Author: Martin Steigerwald Date: To: Devuan ML Subject: Re: [DNG] Backup methods for Devuan
Hi!
Simon Hobson - 08.06.24, 13:55:35 CEST: > > It sounded good until the deduplication and compression. I view
> > deduplication and compression as negative parity bits, such that even
> > in a text file, one flipped bit messes up everything.
>
> (Mostly) agreed.
> Both have their place, and that’s a decision for the individual to make
> based on their own priorities and limitations.
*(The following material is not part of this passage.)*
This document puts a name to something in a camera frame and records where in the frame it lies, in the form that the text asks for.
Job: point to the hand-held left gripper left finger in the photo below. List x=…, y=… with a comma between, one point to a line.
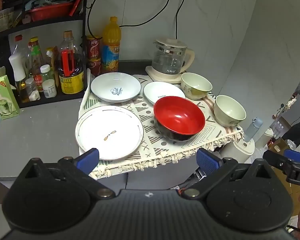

On the latter, I have
> not so fond memories (in a smallish business) of chasing tape capacity
> developments with “limited budget” - and without compression I’d have
> not been able to do some of the backups we did, or would have needed
> more tapes (which is a problem if you don’t have a trained monkey you
> can leave overnight to swap tapes).
For me the redundancy part comes in by using several disks, some of them
stored at different locations.
But interesting thought indeed that deduplication and compression can make
a backup and also original data more fragile. Thanks, Steve. I am still
using compression with BTRFS also for main production data. With that 4 TB
NVME SSD inside my main laptop I could reconsider that choice. Hmm… let's
see.
Indeed Parity Archive Volume Set adds redundancy to make backups more
reliable, especially those done on optical disks via Disk Archive (dar) or
DVD Backup (dvdbackup), Bluray Backup (bluraybackup). A tool for working
is parity archives is packaged in par2.